Required action:
Scan the listing below for "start", then report every line that has it.

Entries shown:

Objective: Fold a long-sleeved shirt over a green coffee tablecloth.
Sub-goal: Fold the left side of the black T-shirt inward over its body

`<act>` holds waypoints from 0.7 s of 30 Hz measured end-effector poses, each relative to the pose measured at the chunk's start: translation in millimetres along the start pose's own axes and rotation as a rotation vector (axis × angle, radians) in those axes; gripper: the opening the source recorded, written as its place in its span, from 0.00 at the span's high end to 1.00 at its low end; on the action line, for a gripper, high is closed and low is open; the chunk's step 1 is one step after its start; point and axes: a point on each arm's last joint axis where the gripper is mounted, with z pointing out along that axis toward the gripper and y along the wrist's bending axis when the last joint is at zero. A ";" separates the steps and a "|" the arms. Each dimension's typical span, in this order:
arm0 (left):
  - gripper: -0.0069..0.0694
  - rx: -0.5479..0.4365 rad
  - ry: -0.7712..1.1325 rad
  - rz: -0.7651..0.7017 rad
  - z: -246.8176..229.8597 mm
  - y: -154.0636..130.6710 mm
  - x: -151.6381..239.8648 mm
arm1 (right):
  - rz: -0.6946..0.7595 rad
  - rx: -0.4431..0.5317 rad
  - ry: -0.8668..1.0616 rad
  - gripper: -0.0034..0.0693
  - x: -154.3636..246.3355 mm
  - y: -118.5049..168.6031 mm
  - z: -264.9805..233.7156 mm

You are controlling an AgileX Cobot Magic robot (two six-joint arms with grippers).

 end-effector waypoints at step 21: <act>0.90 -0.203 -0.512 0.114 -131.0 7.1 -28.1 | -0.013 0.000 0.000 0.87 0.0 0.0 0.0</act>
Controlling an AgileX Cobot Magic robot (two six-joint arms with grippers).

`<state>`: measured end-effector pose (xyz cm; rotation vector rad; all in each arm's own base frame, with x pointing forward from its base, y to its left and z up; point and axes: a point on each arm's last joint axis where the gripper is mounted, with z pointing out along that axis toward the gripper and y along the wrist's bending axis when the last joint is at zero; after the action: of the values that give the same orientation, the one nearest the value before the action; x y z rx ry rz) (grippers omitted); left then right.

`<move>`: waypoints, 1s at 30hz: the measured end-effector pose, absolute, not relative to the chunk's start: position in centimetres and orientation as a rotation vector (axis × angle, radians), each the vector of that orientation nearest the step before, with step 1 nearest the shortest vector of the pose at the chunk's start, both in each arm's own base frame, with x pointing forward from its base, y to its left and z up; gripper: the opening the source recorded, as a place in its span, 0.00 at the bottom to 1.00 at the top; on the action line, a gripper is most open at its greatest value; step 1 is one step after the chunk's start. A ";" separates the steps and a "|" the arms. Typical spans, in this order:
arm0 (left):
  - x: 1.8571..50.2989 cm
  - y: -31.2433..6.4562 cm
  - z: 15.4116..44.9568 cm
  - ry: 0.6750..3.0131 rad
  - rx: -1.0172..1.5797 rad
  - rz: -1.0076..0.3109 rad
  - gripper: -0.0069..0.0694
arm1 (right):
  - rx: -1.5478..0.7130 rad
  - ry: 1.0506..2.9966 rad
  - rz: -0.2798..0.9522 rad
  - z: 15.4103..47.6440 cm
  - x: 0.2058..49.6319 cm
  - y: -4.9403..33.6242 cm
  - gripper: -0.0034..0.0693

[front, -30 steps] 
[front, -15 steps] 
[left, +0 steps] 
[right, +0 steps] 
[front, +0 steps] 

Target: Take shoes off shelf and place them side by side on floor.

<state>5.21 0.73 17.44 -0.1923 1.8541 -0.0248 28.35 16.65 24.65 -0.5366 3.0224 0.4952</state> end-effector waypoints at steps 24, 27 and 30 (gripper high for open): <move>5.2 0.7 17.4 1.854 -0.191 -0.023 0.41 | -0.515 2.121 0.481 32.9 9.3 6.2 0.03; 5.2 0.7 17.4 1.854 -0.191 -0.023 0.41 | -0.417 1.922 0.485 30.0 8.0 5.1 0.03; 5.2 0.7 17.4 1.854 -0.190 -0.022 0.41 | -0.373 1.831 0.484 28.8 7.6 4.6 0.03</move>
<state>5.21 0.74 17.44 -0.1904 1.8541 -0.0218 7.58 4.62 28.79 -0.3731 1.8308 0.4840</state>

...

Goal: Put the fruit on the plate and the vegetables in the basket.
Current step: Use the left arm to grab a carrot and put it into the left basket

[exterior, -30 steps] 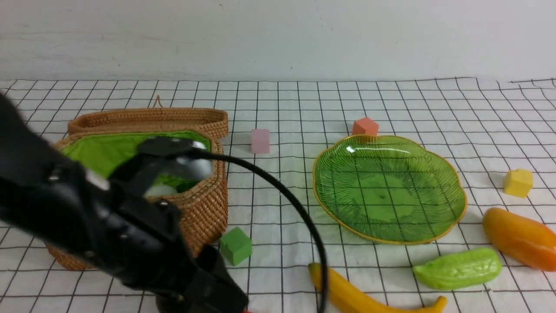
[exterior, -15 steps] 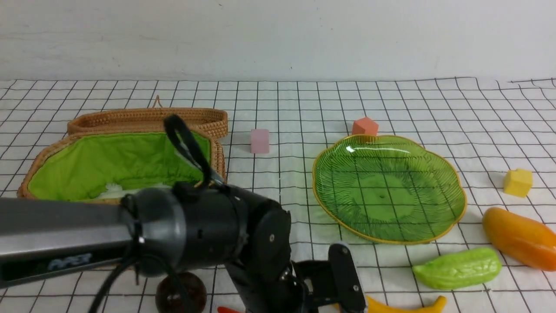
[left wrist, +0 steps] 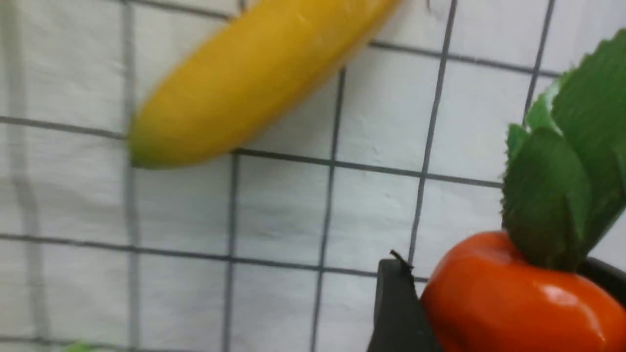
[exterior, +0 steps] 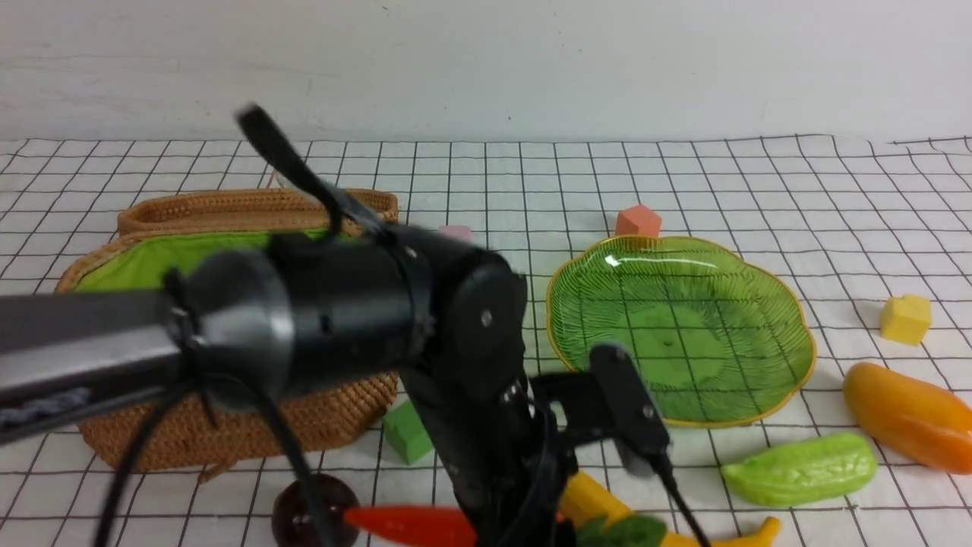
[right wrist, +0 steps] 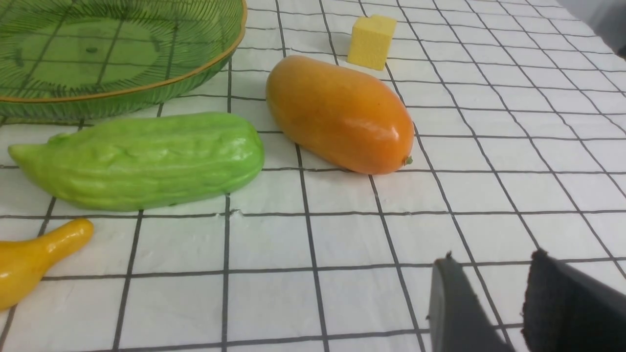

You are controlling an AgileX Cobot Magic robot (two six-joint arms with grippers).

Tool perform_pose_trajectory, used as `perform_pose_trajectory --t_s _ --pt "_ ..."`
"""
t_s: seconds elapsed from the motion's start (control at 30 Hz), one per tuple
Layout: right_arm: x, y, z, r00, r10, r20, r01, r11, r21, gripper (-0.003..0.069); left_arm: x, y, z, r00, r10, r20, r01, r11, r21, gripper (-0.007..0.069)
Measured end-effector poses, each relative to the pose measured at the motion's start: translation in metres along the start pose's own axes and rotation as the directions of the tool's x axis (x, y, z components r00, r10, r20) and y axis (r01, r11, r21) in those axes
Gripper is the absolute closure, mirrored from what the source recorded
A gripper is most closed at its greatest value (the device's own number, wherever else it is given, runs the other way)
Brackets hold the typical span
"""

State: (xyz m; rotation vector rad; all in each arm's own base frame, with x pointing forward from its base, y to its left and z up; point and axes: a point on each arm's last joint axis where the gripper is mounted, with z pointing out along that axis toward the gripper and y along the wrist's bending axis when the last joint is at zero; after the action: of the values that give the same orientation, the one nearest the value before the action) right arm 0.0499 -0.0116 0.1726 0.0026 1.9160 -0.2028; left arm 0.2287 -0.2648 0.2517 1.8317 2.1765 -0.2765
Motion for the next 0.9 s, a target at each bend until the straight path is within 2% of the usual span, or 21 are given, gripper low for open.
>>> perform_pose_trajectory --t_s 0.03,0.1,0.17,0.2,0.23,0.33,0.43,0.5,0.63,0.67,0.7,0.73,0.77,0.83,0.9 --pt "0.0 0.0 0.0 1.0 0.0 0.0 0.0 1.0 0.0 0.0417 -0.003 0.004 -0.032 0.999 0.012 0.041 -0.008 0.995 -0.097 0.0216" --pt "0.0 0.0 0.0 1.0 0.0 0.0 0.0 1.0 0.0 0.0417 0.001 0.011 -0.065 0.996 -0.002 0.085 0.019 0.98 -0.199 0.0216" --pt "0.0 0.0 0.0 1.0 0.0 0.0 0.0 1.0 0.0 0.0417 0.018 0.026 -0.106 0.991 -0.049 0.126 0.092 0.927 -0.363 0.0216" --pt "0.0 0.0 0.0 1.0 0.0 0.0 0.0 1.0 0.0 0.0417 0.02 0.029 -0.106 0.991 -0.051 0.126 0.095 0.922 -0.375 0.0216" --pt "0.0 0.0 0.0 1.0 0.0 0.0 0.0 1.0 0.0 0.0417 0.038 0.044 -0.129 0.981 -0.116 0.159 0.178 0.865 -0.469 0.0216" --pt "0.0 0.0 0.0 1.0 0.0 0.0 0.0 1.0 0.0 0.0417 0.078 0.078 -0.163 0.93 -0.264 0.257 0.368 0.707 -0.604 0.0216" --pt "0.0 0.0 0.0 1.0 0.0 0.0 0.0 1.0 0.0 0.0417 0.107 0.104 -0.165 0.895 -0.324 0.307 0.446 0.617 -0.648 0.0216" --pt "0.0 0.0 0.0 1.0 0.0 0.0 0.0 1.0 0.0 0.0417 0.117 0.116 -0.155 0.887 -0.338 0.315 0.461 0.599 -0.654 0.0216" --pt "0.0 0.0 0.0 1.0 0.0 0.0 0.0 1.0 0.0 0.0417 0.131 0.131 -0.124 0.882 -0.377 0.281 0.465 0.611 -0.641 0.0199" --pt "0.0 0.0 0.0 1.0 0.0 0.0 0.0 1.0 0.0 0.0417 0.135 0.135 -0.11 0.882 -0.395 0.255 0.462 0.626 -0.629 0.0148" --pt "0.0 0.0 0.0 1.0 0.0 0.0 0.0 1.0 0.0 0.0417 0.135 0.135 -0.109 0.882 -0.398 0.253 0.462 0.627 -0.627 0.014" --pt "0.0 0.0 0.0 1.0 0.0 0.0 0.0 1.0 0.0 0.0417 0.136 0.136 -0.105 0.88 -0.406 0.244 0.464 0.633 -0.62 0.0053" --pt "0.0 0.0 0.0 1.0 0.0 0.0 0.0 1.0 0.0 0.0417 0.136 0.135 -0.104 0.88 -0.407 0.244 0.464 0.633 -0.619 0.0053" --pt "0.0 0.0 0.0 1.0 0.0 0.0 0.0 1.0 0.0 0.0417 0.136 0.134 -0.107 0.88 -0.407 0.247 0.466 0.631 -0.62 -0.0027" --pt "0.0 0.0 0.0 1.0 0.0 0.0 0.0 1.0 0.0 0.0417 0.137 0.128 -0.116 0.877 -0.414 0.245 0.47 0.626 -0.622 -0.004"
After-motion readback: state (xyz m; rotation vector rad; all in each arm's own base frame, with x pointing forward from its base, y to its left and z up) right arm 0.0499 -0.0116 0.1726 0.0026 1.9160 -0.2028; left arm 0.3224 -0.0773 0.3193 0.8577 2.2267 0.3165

Written solution:
`<act>` holds waypoints from 0.7 s of 30 Hz measured end-effector poses, each relative to the pose measured at the chunk's start: translation in millimetres along the start pose's own axes and rotation as a rotation vector (axis × angle, radians) in those axes; gripper: the opening the source recorded, written as its place in its span, from 0.00 at the span's high end to 1.00 at its low end; on the action line, for a gripper, high is closed and low is open; the chunk's step 1 is one step after its start; point and axes: a point on each arm's last joint axis where the gripper is mounted, with z pointing out along that axis toward the gripper and y along the wrist's bending axis when the last joint is at zero. A ";" separates the steps and a "|" the arms. Each dimension's typical span, in this order:
`<move>`: waypoints, 1s at 30hz: the measured end-effector pose, absolute, not relative to the chunk's start: position in centimetres and orientation as a rotation vector (axis × angle, radians), each the vector of that orientation nearest the step before, with step 1 nearest the shortest vector of the pose at the chunk's start, both in each arm's own base frame, with x pointing forward from its base, y to its left and z up; gripper: the opening the source recorded, as a place in its span, 0.00 at the bottom to 1.00 at the top; on the action line, a gripper is most open at its greatest value; step 1 is one step after the chunk's start. A ";" separates the steps and a "|" the arms. Typical spans, in this order:
t_s: seconds elapsed from the motion's start (control at 30 Hz), one per tuple
Measured end-effector poses, each relative to the pose measured at the motion's start: translation in metres along the start pose's own axes and rotation as the directions of the tool's x axis (x, y, z components r00, r10, r20) and y axis (r01, r11, r21) in those axes

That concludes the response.